Quarch tools always average rather than skip samples, so ensure the most accurate power reading possible.

 

Do we need to go faster?

All the Quarch tools run at 250 KS/s for analog sampling. We saw here that this looked good enough for the above test cases, but that does not prove that we would not see better results at higher rates.

To do this, we grabbed the scope from our lab, which has current probes. This is an older one, but it was a decent unit.

Tektronix DPO 3032 with TCP0030 current probes.

It has a vastly faster sample rate at 2.5 GS/s, though its bandwidth is limited to 300 MHz which makes the higher end less useful.

We hooked up a Gen5 SSD this time to ensure we looked at both drive technologies. We ran the scope at 1 MS/s to. We hooked up the PAM in series so we could capture both tools at the same time.

Let’s zoom in on a small section of the SSD trace and compare at 1 MS/s to 250 KS/s.

We can see that both traces follow the exact same trend; the only difference is that the fast trace has slightly more noise.

The calculated statistics confirm this; the difference between the 3 sample rates shows extremely small differences to the mean.

This demonstrates that sampling faster than 250 KS/s has no benefit for most tests.

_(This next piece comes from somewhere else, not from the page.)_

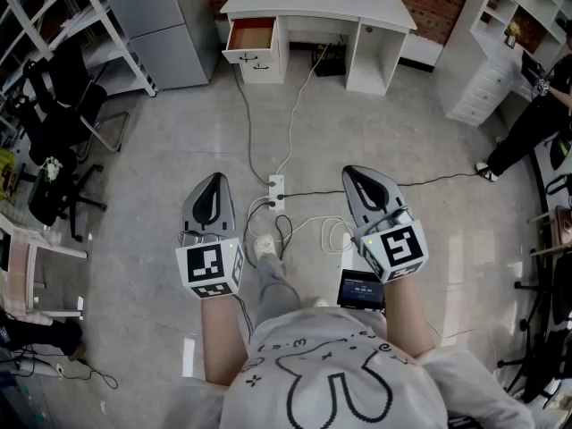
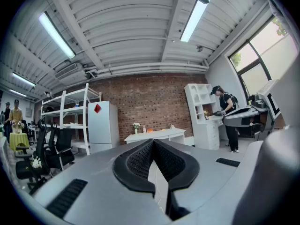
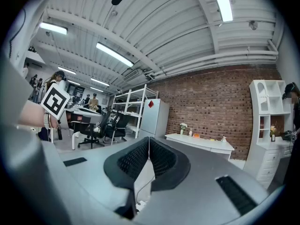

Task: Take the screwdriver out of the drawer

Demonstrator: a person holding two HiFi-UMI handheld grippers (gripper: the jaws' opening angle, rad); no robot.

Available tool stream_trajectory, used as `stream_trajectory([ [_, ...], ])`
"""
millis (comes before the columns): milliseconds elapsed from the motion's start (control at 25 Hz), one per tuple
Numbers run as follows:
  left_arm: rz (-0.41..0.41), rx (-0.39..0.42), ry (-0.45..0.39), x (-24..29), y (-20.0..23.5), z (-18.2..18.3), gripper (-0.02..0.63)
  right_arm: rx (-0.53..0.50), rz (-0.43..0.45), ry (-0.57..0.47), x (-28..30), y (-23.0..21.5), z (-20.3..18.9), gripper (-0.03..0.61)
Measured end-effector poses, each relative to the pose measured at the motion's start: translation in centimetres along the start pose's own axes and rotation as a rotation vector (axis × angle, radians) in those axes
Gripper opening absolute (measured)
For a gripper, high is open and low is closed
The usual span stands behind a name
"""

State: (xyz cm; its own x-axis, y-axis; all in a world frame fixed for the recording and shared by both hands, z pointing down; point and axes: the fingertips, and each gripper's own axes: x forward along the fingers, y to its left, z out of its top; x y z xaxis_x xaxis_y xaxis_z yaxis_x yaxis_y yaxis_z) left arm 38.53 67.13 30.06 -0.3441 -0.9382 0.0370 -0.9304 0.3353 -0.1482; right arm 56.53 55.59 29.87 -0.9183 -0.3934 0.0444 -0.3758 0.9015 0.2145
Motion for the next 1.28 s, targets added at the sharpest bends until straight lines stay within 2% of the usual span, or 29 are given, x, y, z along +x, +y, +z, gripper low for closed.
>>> stream_trajectory([
  [280,0.004,-0.020,0.013,5.1,3.9,-0.5,0.012,0.010,0.021,0.000,6.0,-0.7,0.2,0.021],
  [520,-0.012,-0.034,0.033,12.1,8.1,-1.2,0.012,0.019,0.018,0.031,13.6,-2.7,-0.4,0.021],
  [960,-0.093,-0.035,0.038,25.5,16.9,-0.9,0.012,0.016,-0.053,0.063,28.1,-6.1,0.8,0.021],
  [1280,-0.126,-0.053,0.048,30.9,19.9,-2.0,0.012,0.012,-0.067,0.084,34.0,-6.9,0.4,0.021],
])
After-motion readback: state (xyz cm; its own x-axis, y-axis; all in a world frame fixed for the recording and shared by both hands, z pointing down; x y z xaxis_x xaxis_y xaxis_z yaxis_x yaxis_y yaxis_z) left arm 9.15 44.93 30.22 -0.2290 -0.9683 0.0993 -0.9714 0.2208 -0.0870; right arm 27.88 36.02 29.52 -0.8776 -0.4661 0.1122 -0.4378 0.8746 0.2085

By testing both HDD and SDD, we have also ensured our conclusions are accurate for both.

 

Conclusions: 4 costs of speed

When we tried to run the scope comparison in the lab, we quickly hit problems:

This scope has a memory depth of 5 megapoints, so while it can run happily at 50 MS/s, it can only capture at this rate for a fraction of a second. Even at 1MS/s it could not capture the full power-up cycle.

Now our scope is pretty old, but looking at more modern scopes, memory depth is often rather limited.

• • InfiniiVision 4000 X Series Digital Bench Oscilloscope, MSOX4154A

    • $31k USD – 4 Mega points (matching our scope)

• • Keysight DSO91304A Infiniium

    • $41k USD – 1000 Mega points

1. 1. The Keysight 9000 series has a lot of memory, but it has a price to match! Trying to sample at a faster rate than you need can be very costly and yet give no benefit.

   2. A fast ADC sampling rate is of no use unless you are recording and actually using the data from every single sample. If any part of your analysis chain is discarding samples, your effective sample rate is lower.

   3. At high sample rates, the amount of data produced is very significant. A drive generally has 2 power rails, and we need to sample both voltage and current. That is 4 measurement channels and can turn into gigabytes of data quickly at high sample rates.

   4. At high sample rates, you begin to sample increasing levels of ‘noise’ which is not actually part of the true power consumption of the device and can actually make your result less useful. We’ll have more coming on this in a later blog!